**WHAT YOU WILL DO:**
Report how many lines of the listing below include the word "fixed". Give nothing but the number.
==============================
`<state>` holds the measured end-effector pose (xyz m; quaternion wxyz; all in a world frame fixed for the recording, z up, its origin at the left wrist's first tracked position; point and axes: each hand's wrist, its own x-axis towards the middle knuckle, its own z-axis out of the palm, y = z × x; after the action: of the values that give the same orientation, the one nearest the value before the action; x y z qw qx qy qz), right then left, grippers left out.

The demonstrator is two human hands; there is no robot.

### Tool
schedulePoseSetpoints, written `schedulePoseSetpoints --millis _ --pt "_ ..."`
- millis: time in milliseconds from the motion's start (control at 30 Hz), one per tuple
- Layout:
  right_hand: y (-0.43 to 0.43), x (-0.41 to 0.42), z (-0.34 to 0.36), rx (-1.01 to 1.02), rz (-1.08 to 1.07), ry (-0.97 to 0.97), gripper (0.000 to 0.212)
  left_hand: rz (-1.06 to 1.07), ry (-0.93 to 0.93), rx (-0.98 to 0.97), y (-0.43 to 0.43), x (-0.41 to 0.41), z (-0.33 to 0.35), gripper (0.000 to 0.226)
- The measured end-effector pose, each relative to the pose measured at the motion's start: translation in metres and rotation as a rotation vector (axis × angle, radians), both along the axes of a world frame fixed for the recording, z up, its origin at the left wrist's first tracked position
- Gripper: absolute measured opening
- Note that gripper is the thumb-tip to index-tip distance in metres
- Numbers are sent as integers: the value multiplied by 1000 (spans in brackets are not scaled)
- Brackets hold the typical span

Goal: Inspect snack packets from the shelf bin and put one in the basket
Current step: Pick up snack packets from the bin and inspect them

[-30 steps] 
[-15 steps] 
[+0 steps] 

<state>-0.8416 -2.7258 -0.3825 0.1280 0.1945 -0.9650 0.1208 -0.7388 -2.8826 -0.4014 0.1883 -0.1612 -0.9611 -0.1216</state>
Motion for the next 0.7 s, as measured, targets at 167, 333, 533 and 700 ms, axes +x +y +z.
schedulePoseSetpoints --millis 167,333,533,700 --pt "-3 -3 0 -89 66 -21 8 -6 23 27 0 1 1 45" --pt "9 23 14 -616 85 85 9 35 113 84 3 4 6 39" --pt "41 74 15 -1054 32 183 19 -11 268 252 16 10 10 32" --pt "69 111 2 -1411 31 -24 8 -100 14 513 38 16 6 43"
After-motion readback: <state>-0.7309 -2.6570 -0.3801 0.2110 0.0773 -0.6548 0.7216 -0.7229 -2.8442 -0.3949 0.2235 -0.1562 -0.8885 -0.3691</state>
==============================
**ANSWER BOX:**
2